Read The Damsel in This Dress Online
Authors: Marianne Stillings
Six months later
Hold on while I get out my thesaurus; this review is going to require more words than my paltry vocabulary contains. Ah, here we go: marvelous, extraordinary, splendid, meritorious (oh, that’s a good one), bravo, spectacular, superlative . . .
To continue would require more space than this column allows, so let me simply conclude by saying that
Four Men and a Corpse,
J. Soldier McKennitt’s latest crime drama, is well worth your time and money.
Not!
The plot is silly, the characters dumb, the writing so-so. What less could you ask for? This is the fourth installment in the Crimes of the Northwest series, and while each entry has defied common sense and literary style,
Four Men and a Corpse
is the worst to date . . .
“There’s more. Wanna hear it?”
“Betsy, darling,” Soldier said as he pulled his wife into his arms. “Do you think you can wait to castrate me until we’ve conceived at least one child?”
She giggled and tossed the newspaper aside. Slipping her arms around his waist, she said, “Not a problem. At least, not as of a few minutes ago when I tinkled on the stick.
And
the stick turned blue.”
He raised his brows. “Really? A baby? You and me? All right! When?”
“The end of September.” She gazed up into his eyes. “I love you.”
He bent his head and whispered wonderful things in her ear while she ran her fingers through his soft hair and smiled. Then he kissed her. Then he kissed her again. And again. Soon, his light kisses turned urgent and hot.
Guiding her to the bed, he murmured against her mouth, “Take off your nightgown. I want to look at your tummy.”
“It’s too early to see any difference.”
“That’s not why I want to see your tummy,” he growled.
“Wait,” she said, touching her fingertips to his lips. “I have more good news. Daddy got a job!”

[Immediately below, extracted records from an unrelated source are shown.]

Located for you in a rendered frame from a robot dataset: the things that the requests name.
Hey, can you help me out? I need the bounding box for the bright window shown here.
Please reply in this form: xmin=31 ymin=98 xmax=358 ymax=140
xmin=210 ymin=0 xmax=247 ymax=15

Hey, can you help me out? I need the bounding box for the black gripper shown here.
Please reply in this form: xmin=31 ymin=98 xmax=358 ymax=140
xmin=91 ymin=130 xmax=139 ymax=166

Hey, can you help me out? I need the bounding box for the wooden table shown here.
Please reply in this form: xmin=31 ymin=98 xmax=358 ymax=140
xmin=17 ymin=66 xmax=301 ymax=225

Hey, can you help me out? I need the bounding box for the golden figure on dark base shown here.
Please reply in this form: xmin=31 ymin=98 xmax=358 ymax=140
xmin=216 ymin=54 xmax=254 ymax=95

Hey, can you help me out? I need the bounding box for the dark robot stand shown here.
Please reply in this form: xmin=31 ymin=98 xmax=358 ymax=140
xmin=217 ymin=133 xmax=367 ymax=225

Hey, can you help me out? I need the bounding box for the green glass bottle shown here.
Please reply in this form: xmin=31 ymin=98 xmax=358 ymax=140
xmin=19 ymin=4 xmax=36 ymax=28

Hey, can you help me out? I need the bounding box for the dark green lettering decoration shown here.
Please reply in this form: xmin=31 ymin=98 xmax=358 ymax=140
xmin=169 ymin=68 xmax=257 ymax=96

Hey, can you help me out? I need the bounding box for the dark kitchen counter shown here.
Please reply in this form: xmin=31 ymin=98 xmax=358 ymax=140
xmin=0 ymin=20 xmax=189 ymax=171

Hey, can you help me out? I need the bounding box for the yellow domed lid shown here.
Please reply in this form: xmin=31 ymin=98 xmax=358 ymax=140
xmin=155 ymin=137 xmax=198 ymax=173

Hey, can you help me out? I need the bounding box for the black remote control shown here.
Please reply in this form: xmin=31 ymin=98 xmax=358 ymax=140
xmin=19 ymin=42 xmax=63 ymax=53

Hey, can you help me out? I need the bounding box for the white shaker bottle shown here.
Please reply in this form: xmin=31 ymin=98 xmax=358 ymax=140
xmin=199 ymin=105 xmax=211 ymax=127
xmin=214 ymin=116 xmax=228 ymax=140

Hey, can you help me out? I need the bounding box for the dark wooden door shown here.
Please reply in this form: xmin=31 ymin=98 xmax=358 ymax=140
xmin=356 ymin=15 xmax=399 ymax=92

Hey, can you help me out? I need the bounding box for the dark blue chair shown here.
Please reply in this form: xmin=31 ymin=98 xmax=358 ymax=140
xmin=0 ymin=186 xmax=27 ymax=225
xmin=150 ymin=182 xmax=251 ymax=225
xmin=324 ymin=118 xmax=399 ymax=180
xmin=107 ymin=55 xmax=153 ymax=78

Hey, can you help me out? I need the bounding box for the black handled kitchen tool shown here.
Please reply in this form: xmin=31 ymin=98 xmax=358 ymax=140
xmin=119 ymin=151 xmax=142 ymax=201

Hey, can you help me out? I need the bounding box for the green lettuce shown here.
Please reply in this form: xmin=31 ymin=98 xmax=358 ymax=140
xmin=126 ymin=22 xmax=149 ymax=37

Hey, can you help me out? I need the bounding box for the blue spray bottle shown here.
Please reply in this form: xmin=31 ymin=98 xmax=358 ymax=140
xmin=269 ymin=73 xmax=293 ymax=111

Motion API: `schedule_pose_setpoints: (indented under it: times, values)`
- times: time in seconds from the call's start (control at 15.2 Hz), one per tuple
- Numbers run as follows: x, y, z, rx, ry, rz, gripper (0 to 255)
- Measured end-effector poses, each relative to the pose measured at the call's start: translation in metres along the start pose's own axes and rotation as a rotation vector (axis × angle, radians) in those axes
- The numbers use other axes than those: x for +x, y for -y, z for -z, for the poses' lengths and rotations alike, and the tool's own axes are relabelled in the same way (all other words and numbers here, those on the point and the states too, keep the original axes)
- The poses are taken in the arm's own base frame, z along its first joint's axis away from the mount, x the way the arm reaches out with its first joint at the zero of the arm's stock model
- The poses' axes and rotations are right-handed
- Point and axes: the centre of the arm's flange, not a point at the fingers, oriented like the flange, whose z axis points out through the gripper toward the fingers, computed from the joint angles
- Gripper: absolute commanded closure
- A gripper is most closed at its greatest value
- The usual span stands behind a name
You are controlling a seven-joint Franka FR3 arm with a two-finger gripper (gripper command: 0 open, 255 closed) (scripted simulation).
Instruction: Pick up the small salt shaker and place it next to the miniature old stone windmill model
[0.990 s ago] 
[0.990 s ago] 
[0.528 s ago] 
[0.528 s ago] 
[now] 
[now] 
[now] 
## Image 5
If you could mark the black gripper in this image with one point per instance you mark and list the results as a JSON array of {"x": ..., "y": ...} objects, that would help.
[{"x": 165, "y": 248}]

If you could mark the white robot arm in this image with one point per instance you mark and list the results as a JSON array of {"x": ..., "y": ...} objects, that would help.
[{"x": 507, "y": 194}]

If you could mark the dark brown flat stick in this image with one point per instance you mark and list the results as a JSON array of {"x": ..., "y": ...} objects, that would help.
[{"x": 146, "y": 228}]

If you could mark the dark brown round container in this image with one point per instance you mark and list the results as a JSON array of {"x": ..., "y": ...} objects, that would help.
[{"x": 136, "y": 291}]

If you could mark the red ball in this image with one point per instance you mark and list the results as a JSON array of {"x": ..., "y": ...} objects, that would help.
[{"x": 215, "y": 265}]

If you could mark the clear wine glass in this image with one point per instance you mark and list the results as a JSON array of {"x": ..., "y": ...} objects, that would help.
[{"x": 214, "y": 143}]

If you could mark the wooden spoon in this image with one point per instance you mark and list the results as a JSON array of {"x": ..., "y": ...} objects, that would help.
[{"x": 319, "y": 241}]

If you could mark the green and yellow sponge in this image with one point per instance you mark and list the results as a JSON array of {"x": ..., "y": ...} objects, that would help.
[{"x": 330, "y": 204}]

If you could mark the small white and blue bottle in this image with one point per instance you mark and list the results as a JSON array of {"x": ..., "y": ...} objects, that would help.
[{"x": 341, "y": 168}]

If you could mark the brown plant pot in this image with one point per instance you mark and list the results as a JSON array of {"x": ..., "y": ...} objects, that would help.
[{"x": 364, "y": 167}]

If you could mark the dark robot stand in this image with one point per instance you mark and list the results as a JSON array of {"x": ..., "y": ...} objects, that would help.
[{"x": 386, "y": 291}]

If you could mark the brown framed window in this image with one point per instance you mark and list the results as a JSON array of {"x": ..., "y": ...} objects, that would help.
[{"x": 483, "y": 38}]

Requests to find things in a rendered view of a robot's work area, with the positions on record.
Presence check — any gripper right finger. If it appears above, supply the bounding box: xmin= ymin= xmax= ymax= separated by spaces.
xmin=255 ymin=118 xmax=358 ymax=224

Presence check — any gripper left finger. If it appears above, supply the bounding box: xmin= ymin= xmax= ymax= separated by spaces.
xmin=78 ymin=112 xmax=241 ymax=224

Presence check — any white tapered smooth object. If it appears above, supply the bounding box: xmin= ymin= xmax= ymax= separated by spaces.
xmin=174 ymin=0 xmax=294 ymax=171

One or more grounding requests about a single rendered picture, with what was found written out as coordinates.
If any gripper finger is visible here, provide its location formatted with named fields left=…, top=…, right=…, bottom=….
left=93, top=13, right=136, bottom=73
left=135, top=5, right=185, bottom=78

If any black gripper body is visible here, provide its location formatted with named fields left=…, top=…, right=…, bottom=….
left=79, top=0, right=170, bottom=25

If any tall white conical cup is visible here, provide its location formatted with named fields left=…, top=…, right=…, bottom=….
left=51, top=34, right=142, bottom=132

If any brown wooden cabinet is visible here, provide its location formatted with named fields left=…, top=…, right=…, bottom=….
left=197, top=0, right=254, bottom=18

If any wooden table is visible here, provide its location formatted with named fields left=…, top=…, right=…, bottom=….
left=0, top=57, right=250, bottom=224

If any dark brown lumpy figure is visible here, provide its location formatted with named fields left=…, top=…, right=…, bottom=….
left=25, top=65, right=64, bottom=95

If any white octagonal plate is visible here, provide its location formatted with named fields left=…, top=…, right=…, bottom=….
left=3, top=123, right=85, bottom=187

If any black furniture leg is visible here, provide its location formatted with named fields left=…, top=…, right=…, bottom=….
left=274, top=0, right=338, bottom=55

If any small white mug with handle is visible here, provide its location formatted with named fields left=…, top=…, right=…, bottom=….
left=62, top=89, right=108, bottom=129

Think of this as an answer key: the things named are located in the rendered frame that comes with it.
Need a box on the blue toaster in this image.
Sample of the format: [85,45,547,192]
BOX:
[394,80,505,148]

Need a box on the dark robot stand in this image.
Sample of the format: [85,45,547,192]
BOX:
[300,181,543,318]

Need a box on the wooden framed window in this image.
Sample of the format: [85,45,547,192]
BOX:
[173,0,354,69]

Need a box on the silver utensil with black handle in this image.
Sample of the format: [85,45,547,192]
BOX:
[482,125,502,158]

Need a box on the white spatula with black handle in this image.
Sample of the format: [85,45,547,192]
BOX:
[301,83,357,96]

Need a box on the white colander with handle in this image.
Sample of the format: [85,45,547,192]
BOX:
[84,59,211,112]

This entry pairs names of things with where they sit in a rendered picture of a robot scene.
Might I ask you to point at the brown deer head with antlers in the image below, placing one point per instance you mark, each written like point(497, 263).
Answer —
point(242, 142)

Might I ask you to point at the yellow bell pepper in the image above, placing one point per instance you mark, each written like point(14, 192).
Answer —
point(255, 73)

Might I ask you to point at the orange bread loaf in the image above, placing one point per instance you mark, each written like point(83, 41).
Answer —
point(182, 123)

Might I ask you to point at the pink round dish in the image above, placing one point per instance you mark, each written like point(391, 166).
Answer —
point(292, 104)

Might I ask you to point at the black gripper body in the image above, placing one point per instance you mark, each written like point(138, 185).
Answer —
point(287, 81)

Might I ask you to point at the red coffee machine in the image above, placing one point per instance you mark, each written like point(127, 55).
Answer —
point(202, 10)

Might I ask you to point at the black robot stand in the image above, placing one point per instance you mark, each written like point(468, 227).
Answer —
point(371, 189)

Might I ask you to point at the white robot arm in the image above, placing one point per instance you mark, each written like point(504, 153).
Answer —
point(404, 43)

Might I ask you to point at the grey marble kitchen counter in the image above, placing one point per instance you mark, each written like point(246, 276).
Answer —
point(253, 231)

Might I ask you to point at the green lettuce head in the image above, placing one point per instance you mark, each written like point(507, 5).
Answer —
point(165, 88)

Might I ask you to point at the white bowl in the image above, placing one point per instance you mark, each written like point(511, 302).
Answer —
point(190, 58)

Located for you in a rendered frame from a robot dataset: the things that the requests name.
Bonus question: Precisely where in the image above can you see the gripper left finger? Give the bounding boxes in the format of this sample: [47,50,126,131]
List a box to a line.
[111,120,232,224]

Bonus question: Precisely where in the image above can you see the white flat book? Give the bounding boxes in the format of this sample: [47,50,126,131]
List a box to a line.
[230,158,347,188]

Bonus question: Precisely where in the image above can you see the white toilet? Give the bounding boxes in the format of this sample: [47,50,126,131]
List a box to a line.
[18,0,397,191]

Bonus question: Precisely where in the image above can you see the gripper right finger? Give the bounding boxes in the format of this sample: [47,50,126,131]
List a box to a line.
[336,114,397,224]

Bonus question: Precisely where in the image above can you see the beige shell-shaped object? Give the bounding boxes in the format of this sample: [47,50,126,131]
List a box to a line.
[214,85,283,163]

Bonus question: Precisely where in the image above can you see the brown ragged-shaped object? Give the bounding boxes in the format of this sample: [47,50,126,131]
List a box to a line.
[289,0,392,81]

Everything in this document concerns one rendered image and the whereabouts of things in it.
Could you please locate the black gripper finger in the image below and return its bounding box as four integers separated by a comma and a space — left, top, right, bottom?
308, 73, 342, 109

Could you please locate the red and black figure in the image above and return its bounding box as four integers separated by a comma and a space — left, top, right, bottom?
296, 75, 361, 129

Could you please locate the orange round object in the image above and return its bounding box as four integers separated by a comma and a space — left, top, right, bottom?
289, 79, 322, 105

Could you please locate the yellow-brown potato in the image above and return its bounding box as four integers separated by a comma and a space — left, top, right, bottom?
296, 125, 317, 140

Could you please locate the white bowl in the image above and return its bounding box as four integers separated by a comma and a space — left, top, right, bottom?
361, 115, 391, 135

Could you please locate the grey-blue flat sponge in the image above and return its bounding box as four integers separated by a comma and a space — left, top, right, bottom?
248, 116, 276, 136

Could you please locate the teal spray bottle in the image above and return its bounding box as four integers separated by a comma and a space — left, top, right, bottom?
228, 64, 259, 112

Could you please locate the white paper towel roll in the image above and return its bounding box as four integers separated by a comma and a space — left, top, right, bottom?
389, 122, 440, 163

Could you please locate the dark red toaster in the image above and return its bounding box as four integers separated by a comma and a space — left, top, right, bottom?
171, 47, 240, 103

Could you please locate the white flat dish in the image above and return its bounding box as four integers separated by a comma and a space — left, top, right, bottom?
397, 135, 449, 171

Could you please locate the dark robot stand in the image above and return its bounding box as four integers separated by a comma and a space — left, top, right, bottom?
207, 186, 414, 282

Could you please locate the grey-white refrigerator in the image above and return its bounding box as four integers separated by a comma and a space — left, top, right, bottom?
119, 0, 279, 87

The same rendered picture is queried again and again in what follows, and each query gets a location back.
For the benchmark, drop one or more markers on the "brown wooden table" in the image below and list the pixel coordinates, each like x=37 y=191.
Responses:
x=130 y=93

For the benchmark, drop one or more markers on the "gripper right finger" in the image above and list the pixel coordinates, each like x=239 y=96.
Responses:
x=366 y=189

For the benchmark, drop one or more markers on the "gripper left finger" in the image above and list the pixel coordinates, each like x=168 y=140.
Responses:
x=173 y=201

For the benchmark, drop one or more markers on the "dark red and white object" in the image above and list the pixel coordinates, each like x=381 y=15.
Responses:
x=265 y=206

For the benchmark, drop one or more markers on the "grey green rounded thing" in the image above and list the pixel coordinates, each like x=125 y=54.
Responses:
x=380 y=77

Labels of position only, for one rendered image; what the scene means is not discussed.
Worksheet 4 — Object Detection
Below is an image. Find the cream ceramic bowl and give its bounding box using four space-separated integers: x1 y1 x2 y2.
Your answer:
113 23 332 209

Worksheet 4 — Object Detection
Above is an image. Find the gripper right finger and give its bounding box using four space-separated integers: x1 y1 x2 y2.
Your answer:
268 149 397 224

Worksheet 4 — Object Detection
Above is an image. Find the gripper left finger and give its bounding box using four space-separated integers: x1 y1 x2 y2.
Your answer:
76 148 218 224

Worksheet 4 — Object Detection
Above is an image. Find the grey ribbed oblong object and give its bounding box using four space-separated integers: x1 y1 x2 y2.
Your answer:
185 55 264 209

Soldier peered down at her. “Well, that’s great, honey. He must be really thrilled. But, well, given his, uh, condition and everything . . . I mean, he’s brilliant, but he doesn’t seem to have any fashion sense, his social skills are pretty bad, he has trouble getting projects done on time, and when he does, sometimes they don’t work.” He shrugged. “What kind of job could he do where he would fit in? Who hired him?”
“Microsoft. He starts tomorrow.”
She grinned up at him, and he got lost in her all over again. He just had to be the luckiest man alive.
As he held her close, he remembered for the thousandth time watching that car sail off the end of the dock and disappear under the surface of the water. The impact had killed Carla, and might have killed Betsy, too, if she hadn’t made sure to strap herself in.
He’d been out of the car, running like hell toward the water, and was in mid-dive before the car even broke the surface. Kicking off his shoes and thrashing out of his jacket, he’d fought the waves to reach her door with a single-minded strength he didn’t know he possessed. When the car’s rooftop disappeared beneath the water, he was nearly certain she was lost.
That first breath of air she’d taken on the dock as he’d hovered over her was like his own first breath, and his life had begun all over again.
He loved her so damn much that sometimes, when she looked up at him with a gleam in her eye or a sexy little smirk on her lips, he just wanted to bust out laughing. He was a lucky son of a bitch to have found a woman like her.
And now she was pregnant with their first child. A baby, their baby. It was almost too wonderful to grasp.
As she slipped out of her nightgown and snuggled back down into their warm bed, she said, “We don’t have a lot of time. Claire will be here at ten with my mother and Piddle the Valiant.”
Soldier grunted. “Piddle, the Dog Who Lived.”
“Oh, stop it!” she giggled. “I’m just glad he was only knocked unconscious and not killed.” She snuggled closer. “And Taylor’s coming by later, too, so we can all have dinner and celebrate!”
Betsy nudged her leg over Soldier’s thigh and inched her body closer to his. “Mmm,” she hummed. “You want to take that T-shirt off, get naked, and have our own little celebration?”
Reaching for the hem, he pulled the shirt up and off and tossed it in a corner of their bedroom, which had been just her room before they’d begun remodeling the Victorian.
“Does that answer your question?” he said as he pulled her on top of him and raised his head to kiss her.
“Well,” she purred as she slid her hand down his belly, and down and down and, oh, baby. “Let me put this in terms you’ll understand . . .”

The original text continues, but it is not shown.